→ TASK OBJECTIVE:
Print out the full material below, exact in every line, with no images included.

»»

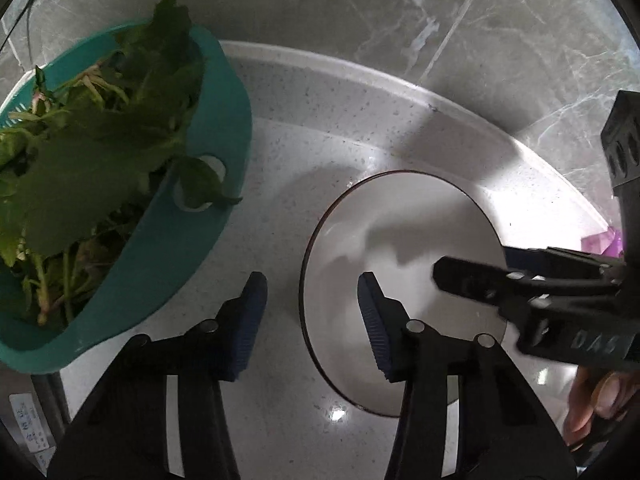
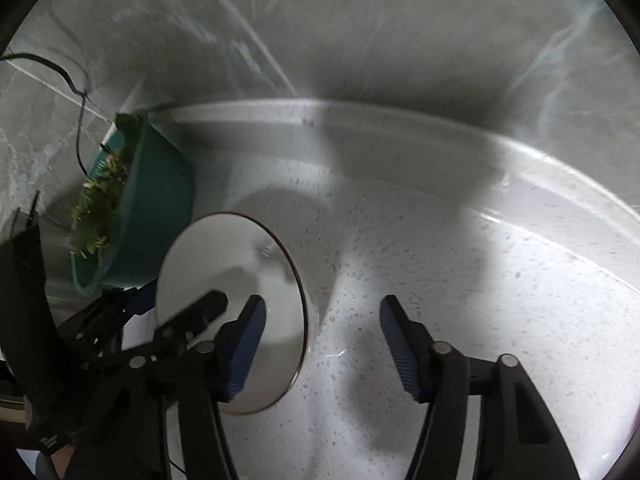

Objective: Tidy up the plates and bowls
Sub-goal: 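Move both grippers to the red-floral white bowl and grasp its rim, then carry the red-floral bowl into the nested white bowls and open both grippers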

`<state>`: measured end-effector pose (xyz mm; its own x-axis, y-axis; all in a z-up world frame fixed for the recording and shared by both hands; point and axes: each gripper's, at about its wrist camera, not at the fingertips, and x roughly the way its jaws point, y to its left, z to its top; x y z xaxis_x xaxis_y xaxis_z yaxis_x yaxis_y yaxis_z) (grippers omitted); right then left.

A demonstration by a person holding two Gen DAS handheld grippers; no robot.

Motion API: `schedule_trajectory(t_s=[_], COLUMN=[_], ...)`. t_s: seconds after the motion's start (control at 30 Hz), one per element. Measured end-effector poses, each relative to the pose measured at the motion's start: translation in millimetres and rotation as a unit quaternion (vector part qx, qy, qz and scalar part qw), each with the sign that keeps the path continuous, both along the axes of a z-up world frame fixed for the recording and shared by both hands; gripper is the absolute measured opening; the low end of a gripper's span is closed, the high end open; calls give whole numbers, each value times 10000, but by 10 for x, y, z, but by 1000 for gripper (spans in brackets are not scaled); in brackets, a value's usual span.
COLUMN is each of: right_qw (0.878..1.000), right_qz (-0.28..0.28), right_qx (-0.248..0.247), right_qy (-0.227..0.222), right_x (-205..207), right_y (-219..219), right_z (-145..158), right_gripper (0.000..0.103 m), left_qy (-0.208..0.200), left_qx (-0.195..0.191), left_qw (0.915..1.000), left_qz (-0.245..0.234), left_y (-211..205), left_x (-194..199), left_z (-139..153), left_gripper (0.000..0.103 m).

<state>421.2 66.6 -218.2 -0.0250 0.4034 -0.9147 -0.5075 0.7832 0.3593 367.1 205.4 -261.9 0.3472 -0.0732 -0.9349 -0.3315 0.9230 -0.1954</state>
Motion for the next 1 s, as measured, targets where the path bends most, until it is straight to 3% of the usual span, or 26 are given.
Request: schedule_trajectory(t_s=[0.1,0.23,0.33,0.63,1.0], right_qw=[10000,9999,9999,9996,9953], right_qz=[-15,71,91,-225,-935], right_qx=[-38,-146,-94,-164,-140], right_qy=[52,-49,-6,2,-212], right_x=[-26,-83,-132,-305,-551], right_y=[30,50,79,-185,-1211], right_z=[-93,-142,-123,-4,522], right_gripper=[58,28,12,12,13], left_qy=[80,47,73,13,-217], left_qx=[-65,-38,10,-65,-217], left_qw=[9999,9999,9998,9988,9898], left_qz=[-64,-152,-200,-477,-1388], left_y=[-18,-61,-114,-463,-1423], left_x=[20,41,118,154,106], left_z=[-86,-101,-94,50,516], left_gripper=[33,18,15,13,13])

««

→ THE COMPLETED TASK:
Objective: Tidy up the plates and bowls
Sub-goal: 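Move both grippers to the red-floral white bowl and grasp its rim, then carry the red-floral bowl into the nested white bowls and open both grippers
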
`<state>`: measured end-effector pose (xyz mm; its own x-axis, y-axis; all in a z-up world frame fixed for the recording and shared by both hands; point and axes: each gripper's, at about its wrist camera, not at the fingertips, and x roughly the way its jaws point, y to its left, z to its top; x y z xaxis_x xaxis_y xaxis_z yaxis_x yaxis_y yaxis_z) (grippers omitted); right then left.

A demonstration by a person holding two Gen DAS handheld grippers; no robot.

Motion API: `schedule_trajectory(t_s=[_], COLUMN=[_], ...)`. t_s: seconds after the motion's start (control at 30 Hz), one per element. Measured end-effector poses, each relative to the pose measured at the motion's start: translation in millimetres and rotation as a unit quaternion (vector part qx, qy, qz and scalar part qw), each with the sign that keeps the path continuous, both along the axes of a z-up world frame fixed for the recording and shared by both hands; gripper is the absolute measured opening; the low end of a gripper's span is closed, the high end open; calls give whole numbers, each value times 10000, but by 10 for x, y, z, but by 1000 for gripper (spans in brackets are not scaled); in brackets, a value's usual span.
COLUMN is each of: right_qw (0.878..1.000), right_qz (-0.28..0.28), right_qx (-0.248..0.247), right_qy (-0.227..0.222), right_x (-205..207), right_y (-219..219), right_z (-145..158), right_gripper (0.000..0.103 m), left_qy (-0.208..0.200), left_qx (-0.195..0.191), left_qw (0.915..1.000), left_qz (-0.245..0.234), left_y (-211..205), left_x (-194..199), left_z (-139..153), left_gripper (0.000..0.103 m).

<state>421.2 66.6 -218.2 -0.0250 0.4034 -0.9147 -0.5075 0.7832 0.3593 367.1 205.4 -261.9 0.3472 -0.0732 -0.9349 -0.3315 0.9230 -0.1954</state>
Motion for the next 1 s, as measured, targets where the path bends most, until it is straight to 3% of the usual span, or 26 are given.
Request: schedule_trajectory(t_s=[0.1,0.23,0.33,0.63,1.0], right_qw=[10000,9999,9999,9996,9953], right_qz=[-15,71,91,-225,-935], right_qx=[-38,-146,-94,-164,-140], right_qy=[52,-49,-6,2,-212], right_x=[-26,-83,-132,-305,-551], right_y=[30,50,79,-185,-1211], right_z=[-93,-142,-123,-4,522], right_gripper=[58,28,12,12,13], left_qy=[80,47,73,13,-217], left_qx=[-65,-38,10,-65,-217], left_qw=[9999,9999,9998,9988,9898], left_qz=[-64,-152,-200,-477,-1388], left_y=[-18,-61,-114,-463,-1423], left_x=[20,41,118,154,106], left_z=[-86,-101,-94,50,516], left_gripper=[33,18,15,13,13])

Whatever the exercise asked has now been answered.